Task prompt: All of the data needs to be repeated exactly.

Information:

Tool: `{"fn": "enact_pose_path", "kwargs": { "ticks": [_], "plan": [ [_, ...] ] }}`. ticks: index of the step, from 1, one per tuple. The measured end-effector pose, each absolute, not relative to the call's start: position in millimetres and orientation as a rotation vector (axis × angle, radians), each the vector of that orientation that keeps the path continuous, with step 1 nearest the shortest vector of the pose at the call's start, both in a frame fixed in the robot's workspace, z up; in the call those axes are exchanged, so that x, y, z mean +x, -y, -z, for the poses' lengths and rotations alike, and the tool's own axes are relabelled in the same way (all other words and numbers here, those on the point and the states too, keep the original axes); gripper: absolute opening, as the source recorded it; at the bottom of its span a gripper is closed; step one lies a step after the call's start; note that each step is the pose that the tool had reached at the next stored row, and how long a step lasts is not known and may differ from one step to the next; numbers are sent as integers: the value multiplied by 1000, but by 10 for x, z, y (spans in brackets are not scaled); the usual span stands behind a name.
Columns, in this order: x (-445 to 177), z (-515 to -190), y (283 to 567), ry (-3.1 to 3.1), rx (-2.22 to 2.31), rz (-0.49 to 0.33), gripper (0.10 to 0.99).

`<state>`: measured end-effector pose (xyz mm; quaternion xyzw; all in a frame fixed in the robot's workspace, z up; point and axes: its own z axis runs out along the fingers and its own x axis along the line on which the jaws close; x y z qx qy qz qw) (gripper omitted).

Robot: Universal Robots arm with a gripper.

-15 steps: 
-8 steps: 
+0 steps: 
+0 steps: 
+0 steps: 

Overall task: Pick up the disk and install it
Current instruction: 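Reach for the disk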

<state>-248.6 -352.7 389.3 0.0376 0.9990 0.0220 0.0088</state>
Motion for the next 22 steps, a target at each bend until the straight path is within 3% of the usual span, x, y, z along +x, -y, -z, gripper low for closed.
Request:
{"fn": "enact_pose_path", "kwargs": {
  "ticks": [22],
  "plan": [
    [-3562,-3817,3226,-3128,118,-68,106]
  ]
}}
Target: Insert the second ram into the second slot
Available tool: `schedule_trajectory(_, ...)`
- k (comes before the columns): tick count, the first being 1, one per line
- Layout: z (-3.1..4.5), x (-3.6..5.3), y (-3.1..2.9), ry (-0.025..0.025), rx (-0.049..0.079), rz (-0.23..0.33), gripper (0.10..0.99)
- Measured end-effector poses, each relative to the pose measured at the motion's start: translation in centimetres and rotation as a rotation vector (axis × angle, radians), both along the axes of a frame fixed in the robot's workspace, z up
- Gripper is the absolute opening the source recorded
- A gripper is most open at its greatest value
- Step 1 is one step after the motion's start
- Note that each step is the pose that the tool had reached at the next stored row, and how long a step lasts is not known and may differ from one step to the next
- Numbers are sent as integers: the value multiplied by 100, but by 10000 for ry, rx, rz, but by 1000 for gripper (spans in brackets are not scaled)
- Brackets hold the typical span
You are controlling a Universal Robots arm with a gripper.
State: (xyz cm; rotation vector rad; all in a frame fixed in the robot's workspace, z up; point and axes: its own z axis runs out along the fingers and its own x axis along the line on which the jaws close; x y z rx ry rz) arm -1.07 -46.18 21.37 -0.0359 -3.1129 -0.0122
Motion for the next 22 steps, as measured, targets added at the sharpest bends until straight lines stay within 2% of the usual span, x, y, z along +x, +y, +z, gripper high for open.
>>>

Output:
Tool: `{"fn": "enact_pose_path", "kwargs": { "ticks": [_], "plan": [ [_, ...] ] }}`. ticks: index of the step, from 1, one per tuple. The measured end-effector pose, each absolute, not relative to the call's start: position in millimetres and orientation as a rotation vector (axis × angle, radians), each the vector of that orientation that keeps the path continuous, with step 1 nearest the shortest vector of the pose at the call's start, both in a frame fixed in the robot's workspace, z up; in the call those axes are exchanged, so that x, y, z mean +x, -y, -z, for the poses' lengths and rotations alike, and the tool's own axes are relabelled in the same way (all other words and numbers here, those on the point and the states too, keep the original axes); gripper: absolute opening, as the source recorded it; at the bottom of its span a gripper is closed; step one lies a step after the call's start; note that each step is the pose that the tool had reached at the next stored row, and how long a step lasts is not known and may differ from one step to the next; numbers are sent as integers: the value multiplied by 1000, but by 10 for x, z, y (spans in brackets are not scaled); the usual span stands behind a name.
Columns, in this order: x (-445 to 177), z (-515 to -190), y (283 to 567), ry (-3.1 to 3.1), rx (-2.22 to 2.31), rz (-0.49 to 0.33), gripper (0.10 to 0.99).

`<state>`: measured end-effector pose (xyz mm; quaternion xyzw; all in a frame fixed in the robot's workspace, z up; point and axes: its own z axis runs out along the fingers and its own x axis along the line on which the jaws close; x y z qx qy qz qw) (gripper omitted).

Robot: Universal Robots arm with a gripper.

-15 steps: 
-8 steps: 
+0 steps: 
+0 steps: 
+0 steps: 

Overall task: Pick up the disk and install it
Current instruction: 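Reach for the disk
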
<state>-248.6 -352.7 389.3 0.0376 0.9990 0.0220 0.0088</state>
Motion for the next 22 steps, a target at each bend until the straight path is within 3% of the usual span, x, y, z along +x, -y, -z, gripper low for closed.
Request:
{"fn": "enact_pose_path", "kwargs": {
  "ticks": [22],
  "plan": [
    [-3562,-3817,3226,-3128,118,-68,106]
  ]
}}
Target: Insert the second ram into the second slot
Available tool: `schedule_trajectory(_, ...)`
- k (comes before the columns): tick count, the first being 1, one per line
- Layout: z (-3.1..4.5), x (-3.6..5.3), y (-3.1..2.9), ry (-0.025..0.025), rx (-0.049..0.079), rz (-0.23..0.33), gripper (0.10..0.99)
- Measured end-effector poses, each relative to the pose measured at the motion's start: translation in centimetres and rotation as a rotation vector (axis × angle, radians), both along the axes of a frame fixed in the robot's workspace, z up
- Gripper is the absolute opening the source recorded
- A gripper is most open at its greatest value
- Step 1 is one step after the motion's start
- Note that each step is the pose that the tool had reached at the next stored row, and how long a step lasts is not known and may differ from one step to the next
- Numbers are sent as integers: the value multiplied by 100, but by 10000 for ry, rx, rz, but by 1000 for gripper (spans in brackets are not scaled)
- Brackets hold the typical span
You are controlling a Universal Robots arm with a gripper.
State: (xyz cm; rotation vector rad; all in a frame fixed in the robot's workspace, z up; point and axes: its own z axis runs out along the fingers and its own x axis along the line on which the jaws close; x y z rx ry rz) arm -1.07 -46.18 21.37 -0.0359 -3.1129 -0.0122
Motion for the next 22 steps, as measured, targets added at the sharpest bends until straight lines stay within 2% of the usual span, x, y, z along +x, +y, +z, gripper high for open.
>>>

This completes the answer.